On April 18, GHF revealed its newest partnership with Tulane University’s Office of Sustainability. They plan to expand glass recycling across campus through eight collection hubs at residence halls. According to Tulane’s article, “The expansion could divert an estimated 250,000 pounds of glass annually” from the landfill to the Gentilly warehouse. 

Tulane’s effort with GHF marks a new effort by the university to make a sustainable change in its continued impact on the city of New Orleans. Starting in 2016, Tulane has been ridiculed repeatedly by the student body for its refusal to refinance its investment from fossil fuels. Its $3 billion endowment acts as a marker for the university’s contradictory status as a powerful institution in Louisiana that negatively impacts the city with extensive carbon emissions, yet takes priority when it comes to hurricane destruction relief and student evacuation. 

The Divest Tulane movement, instigated by the Undergraduate Student Government, now the Tulane Undergraduate Assembly, called for the school’s administration to align with other powerhouse colleges like Stanford University, Georgetown University, Boston University, and the University of Maryland to leave the fossil fuel industry in the past. 

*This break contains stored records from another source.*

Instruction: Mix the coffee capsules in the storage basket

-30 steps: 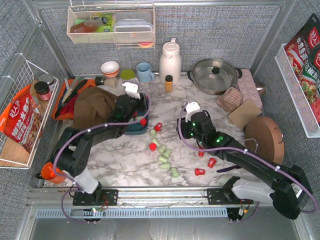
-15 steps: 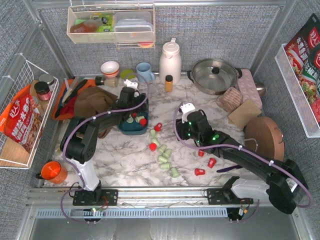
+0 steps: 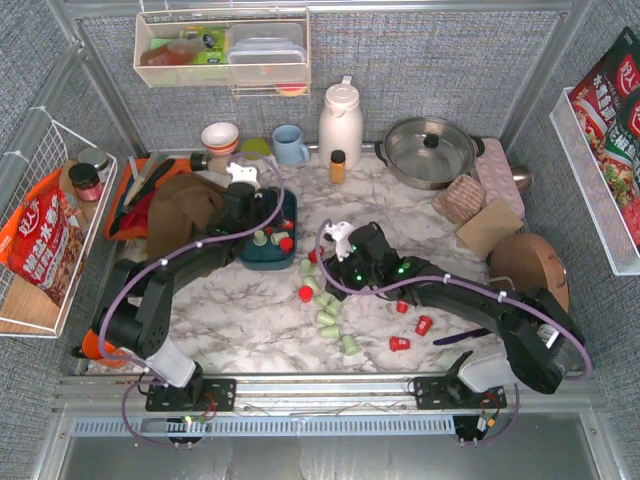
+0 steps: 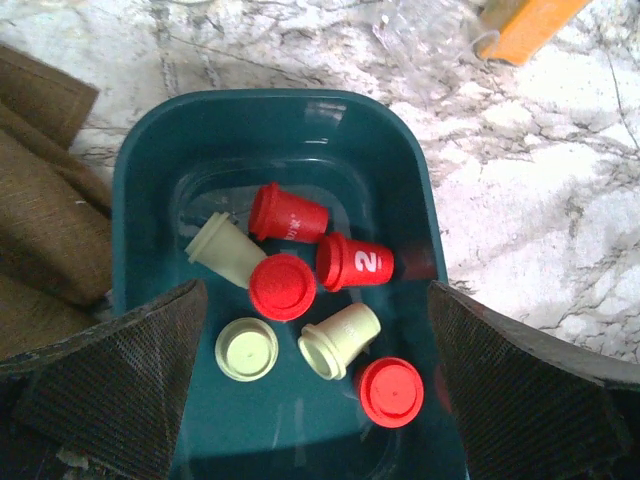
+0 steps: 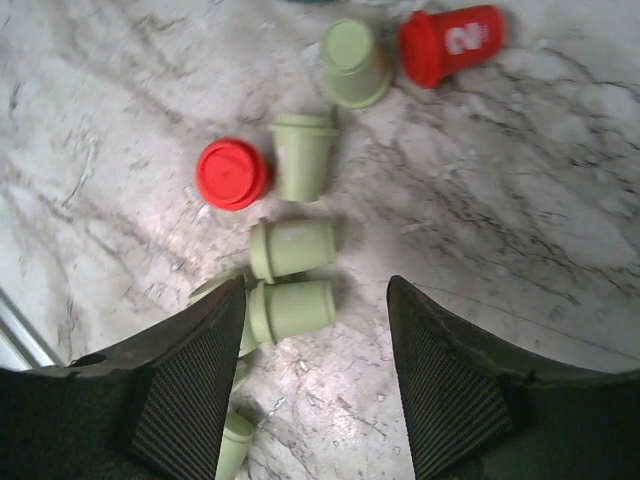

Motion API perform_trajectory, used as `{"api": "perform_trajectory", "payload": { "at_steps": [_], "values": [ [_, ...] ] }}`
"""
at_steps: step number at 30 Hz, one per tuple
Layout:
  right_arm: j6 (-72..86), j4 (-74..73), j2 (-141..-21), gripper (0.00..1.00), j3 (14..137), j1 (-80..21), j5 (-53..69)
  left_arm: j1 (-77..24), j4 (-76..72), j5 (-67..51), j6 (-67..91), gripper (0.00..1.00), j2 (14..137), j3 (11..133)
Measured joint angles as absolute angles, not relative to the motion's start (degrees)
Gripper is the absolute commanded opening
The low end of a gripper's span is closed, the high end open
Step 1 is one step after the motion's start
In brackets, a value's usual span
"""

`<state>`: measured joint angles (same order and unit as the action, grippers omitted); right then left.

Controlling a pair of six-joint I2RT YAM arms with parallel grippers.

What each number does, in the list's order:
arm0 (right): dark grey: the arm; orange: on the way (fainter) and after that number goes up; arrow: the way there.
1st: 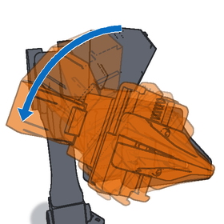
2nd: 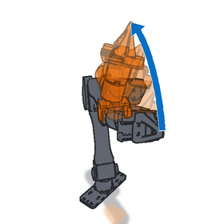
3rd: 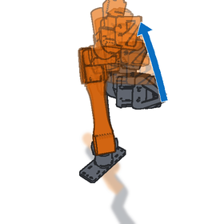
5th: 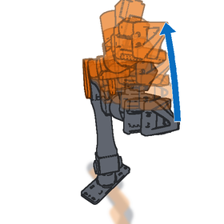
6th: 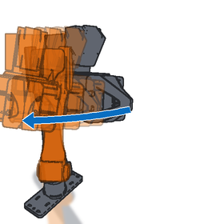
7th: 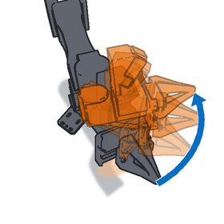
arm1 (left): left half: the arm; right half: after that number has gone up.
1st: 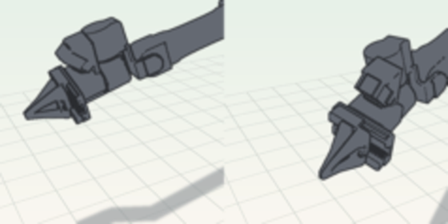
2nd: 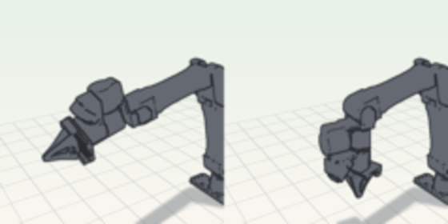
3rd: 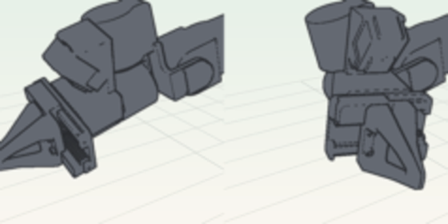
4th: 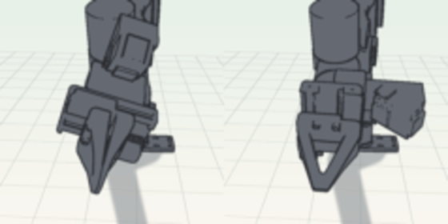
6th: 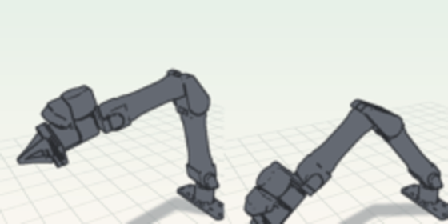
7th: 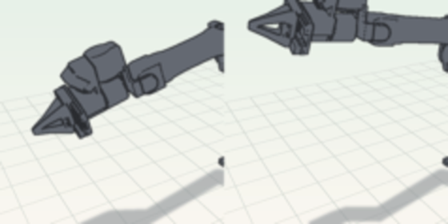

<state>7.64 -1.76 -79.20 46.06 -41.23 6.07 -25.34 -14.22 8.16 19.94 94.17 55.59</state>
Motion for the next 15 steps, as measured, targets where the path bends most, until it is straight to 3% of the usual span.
{"api": "perform_trajectory", "payload": {
  "at_steps": [15],
  "values": [
    [-3.7, -10.5, -85.5, 0.64, 48.5, -43.9, 11.9, -25.4, -25.3, 3.0, 19.6, 0.99, 86.4, 45.9]
  ]
}}
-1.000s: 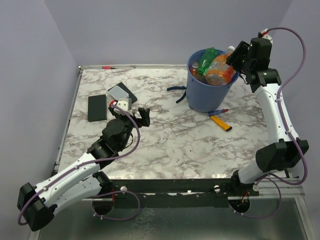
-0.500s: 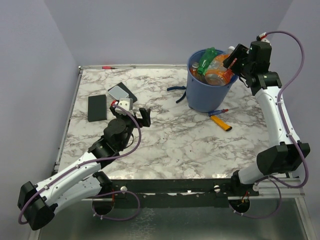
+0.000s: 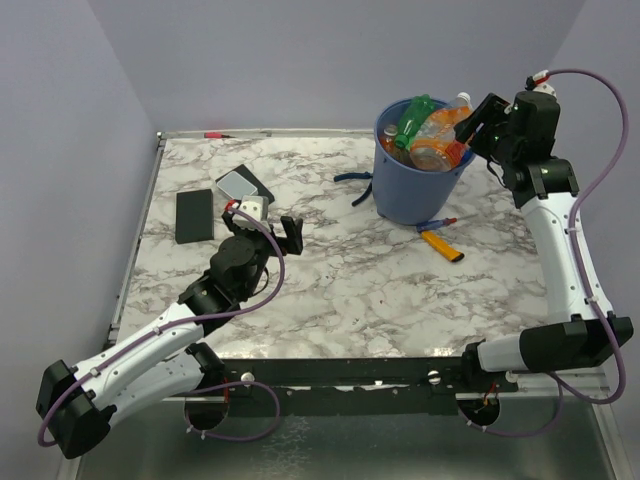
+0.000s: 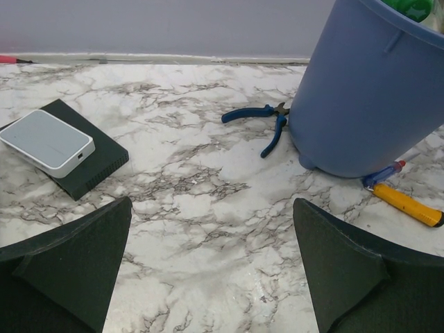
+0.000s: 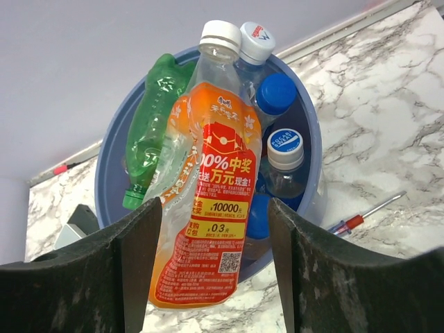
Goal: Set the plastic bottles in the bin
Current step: Place the plastic bottle in the trash bin.
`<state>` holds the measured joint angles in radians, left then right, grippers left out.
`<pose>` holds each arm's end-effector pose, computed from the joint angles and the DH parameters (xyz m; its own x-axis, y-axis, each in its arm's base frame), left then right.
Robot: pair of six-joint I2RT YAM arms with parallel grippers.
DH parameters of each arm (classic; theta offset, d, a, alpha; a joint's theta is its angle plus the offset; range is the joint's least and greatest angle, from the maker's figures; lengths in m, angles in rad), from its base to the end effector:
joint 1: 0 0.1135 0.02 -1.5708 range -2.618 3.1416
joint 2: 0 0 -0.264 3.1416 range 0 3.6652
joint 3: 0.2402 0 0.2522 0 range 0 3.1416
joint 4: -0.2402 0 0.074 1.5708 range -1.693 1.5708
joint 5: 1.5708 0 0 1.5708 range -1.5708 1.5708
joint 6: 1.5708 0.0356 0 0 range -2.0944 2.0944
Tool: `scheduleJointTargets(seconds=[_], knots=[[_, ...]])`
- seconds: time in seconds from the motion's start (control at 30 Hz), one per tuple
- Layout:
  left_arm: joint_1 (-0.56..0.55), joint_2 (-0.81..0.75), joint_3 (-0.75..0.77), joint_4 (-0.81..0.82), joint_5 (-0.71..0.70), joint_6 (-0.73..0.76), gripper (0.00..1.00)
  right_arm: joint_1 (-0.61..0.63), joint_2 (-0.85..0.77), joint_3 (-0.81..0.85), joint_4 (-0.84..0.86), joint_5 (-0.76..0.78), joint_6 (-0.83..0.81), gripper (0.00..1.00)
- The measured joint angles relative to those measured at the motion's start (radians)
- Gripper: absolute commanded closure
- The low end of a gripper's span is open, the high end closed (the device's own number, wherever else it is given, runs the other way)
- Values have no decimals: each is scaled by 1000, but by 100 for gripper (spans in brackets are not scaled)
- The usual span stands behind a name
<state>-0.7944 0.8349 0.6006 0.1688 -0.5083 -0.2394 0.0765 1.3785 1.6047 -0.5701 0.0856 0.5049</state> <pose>0.1524 -0.1304 0.3038 -0.1116 -0.1819 -0.9770 0.2640 0.9423 -0.2057 0.2972 0.0197 0.4491 -0.2922 0.4610 -0.8379 0.1662 0.8873 0.4302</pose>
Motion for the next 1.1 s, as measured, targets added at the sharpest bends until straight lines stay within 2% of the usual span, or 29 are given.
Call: scheduleJointTargets(seconds=[0.3,0.47,0.8,1.1], knots=[[0,2,4,-6,0,-1,1,0,71,0,2,-30,4,59],[0,2,10,-8,0,-3,1,-8,96,12,22,-45,18,67],[0,7,10,-11,1,-3,1,-9,84,13,44,-60,19,71],[0,11,10,-15,3,-3,1,-11,99,66,103,-146,82,71]])
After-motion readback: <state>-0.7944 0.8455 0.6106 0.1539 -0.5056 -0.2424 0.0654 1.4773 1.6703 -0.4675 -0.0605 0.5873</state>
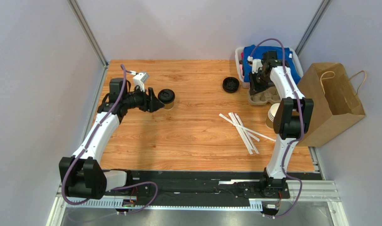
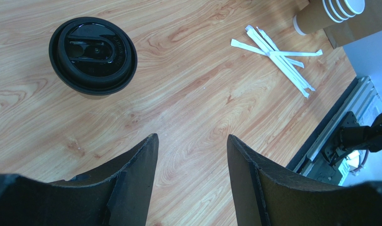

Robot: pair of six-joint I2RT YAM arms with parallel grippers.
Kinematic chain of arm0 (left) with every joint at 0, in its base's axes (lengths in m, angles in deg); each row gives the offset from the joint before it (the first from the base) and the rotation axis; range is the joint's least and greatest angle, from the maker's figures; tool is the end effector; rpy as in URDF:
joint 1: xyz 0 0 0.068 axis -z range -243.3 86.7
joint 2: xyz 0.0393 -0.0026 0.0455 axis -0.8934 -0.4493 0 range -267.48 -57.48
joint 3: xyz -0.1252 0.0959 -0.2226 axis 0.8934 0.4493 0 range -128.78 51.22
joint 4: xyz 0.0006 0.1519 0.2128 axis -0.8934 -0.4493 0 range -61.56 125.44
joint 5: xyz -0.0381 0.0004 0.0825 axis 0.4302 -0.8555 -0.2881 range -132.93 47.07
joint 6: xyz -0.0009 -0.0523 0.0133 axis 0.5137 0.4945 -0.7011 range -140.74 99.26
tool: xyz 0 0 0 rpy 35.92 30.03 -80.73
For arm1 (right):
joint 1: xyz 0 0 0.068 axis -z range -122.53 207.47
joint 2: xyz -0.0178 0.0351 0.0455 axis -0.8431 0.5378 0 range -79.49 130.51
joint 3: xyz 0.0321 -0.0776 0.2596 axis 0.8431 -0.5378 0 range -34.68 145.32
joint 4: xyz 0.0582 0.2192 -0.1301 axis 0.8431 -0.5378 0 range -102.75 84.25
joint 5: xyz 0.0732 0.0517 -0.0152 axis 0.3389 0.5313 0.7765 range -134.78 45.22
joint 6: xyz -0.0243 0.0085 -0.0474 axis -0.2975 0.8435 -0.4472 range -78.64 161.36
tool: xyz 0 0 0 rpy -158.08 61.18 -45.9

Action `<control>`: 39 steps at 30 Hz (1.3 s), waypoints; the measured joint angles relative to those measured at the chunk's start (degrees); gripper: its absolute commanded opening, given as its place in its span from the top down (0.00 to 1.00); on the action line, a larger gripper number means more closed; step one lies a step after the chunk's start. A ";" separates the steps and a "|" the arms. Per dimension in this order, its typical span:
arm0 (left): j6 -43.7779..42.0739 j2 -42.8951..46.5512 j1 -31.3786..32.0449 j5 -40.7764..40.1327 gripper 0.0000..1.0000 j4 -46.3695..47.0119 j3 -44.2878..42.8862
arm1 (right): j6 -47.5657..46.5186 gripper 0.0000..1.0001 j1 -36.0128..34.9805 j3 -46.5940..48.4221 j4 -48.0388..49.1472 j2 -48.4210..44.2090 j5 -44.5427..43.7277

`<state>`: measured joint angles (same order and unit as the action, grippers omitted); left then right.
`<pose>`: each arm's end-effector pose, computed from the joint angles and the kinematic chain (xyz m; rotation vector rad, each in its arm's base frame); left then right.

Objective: Pack the takeout coffee

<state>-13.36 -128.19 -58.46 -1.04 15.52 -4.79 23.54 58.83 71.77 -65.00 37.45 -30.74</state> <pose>0.2647 -0.0462 0.3015 0.3741 2.1031 -0.9141 0.4291 -0.0016 0.2614 -0.4524 2.7057 0.2515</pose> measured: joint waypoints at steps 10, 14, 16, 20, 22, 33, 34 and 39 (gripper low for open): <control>0.02 -0.04 0.02 0.02 0.36 -0.02 0.00 | 0.28 0.75 0.00 0.00 -0.04 2.86 -0.52; 0.04 -0.20 0.00 0.00 0.36 -0.02 0.00 | 0.31 0.78 0.00 0.00 -0.02 4.66 -0.59; 0.04 -0.28 0.00 0.00 0.36 -0.02 0.00 | 0.35 0.80 0.00 0.00 -0.04 5.25 -0.66; 0.07 -0.42 0.02 -0.02 0.36 -0.02 0.00 | 0.37 0.88 0.00 0.11 0.00 5.53 -0.63; 0.13 -0.48 0.00 -0.02 0.36 -0.02 0.00 | 0.44 0.93 0.00 0.13 0.02 5.53 -0.66; 0.24 -0.81 0.02 -0.24 0.36 -0.02 0.00 | 0.44 1.00 0.00 0.42 0.02 5.51 -0.66; 0.24 -0.81 0.02 -0.24 0.36 -0.02 0.00 | 0.46 1.00 0.00 0.42 0.02 5.44 -0.66; 0.24 -0.87 0.00 -0.24 0.36 0.00 -0.13 | 0.46 1.00 0.31 0.42 0.04 3.91 -0.61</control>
<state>-13.12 -129.07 -58.46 -1.28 15.52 -4.92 24.00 59.14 72.19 -64.95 41.37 -31.35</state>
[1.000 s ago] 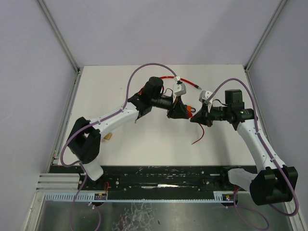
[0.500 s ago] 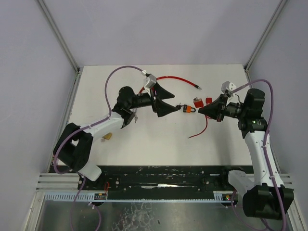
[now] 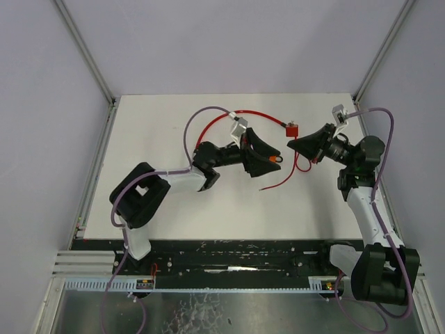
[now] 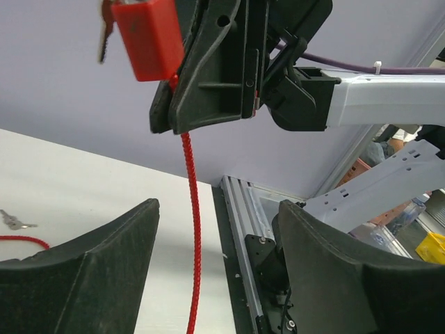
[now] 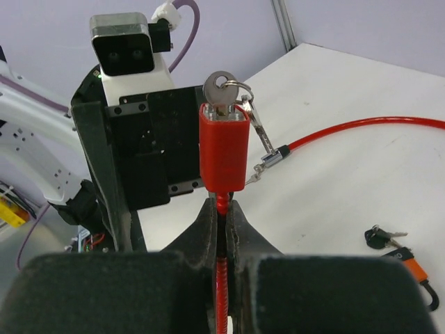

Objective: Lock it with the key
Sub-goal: Adjust the lock.

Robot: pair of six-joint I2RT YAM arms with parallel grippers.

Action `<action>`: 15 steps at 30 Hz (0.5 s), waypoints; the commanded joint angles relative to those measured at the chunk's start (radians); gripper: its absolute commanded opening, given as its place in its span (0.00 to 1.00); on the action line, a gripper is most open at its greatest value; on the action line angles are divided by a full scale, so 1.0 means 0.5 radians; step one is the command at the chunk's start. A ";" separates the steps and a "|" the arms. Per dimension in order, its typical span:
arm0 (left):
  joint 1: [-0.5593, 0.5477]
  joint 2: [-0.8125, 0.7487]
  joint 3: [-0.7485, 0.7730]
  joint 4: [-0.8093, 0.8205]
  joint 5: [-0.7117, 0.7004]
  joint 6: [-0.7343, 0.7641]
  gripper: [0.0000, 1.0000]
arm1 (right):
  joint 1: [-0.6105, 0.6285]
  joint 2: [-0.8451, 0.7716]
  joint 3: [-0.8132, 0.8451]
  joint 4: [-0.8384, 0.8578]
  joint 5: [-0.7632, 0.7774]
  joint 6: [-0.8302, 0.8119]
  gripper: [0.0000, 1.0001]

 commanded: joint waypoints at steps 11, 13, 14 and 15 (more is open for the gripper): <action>-0.211 0.162 0.285 -0.282 -0.286 0.132 0.53 | -0.005 -0.079 -0.146 0.393 0.230 0.313 0.00; -0.231 0.183 0.321 -0.336 -0.323 0.145 0.48 | -0.005 -0.064 -0.158 0.442 0.229 0.351 0.00; -0.237 0.189 0.339 -0.386 -0.331 0.158 0.47 | -0.005 -0.058 -0.165 0.466 0.228 0.372 0.00; -0.242 0.199 0.352 -0.413 -0.339 0.162 0.46 | -0.006 -0.056 -0.168 0.481 0.228 0.384 0.00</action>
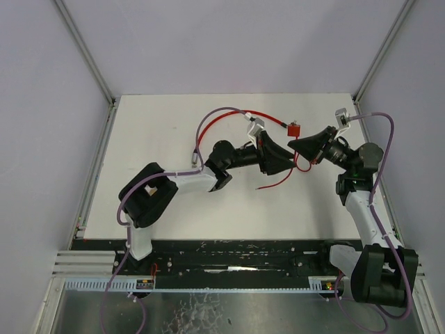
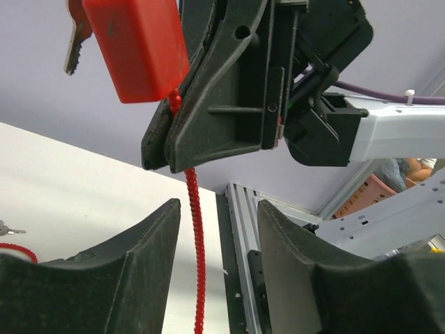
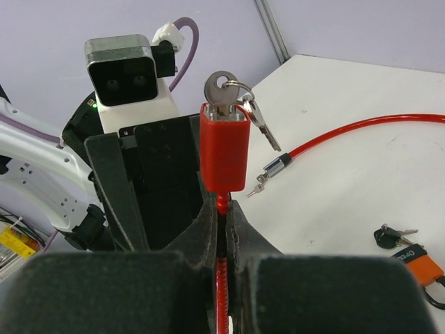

One year after Divest Tulane’s Earth Day March, Tulane has yet to make any major shifts in the movement to slow climate change. So far, the school’s Climate Action Plan pledges to reduce its emissions by 30% by 2025 and achieve carbon neutrality by 2050. In comparison, there are presently nine carbon neutral universities in America. The new program with GHF is the right step in starting small, although the university has a long way to go in making a net positive impact for New Orleans. 

Local initiatives can make an impact on New Orleans recycling, stepping in where citywide infrastructure fails. Whether it is being more cognizant of what you put in your city recycling bin, collecting glass to drop off at Glass Half Full, or volunteering to pick up extra recyclables along the parade routes, residents of Greater New Orleans must make a small-scale effort if the city wants to become more sustainable. Even more so, major institutions in the city, like Tulane University, have the responsibility to adopt sustainable habits and stand up for environmental justice.

“It wakes you up. As soon as you see someone doing the ‘right thing’ you think, ‘Then I should be doing that.’” Baratta said.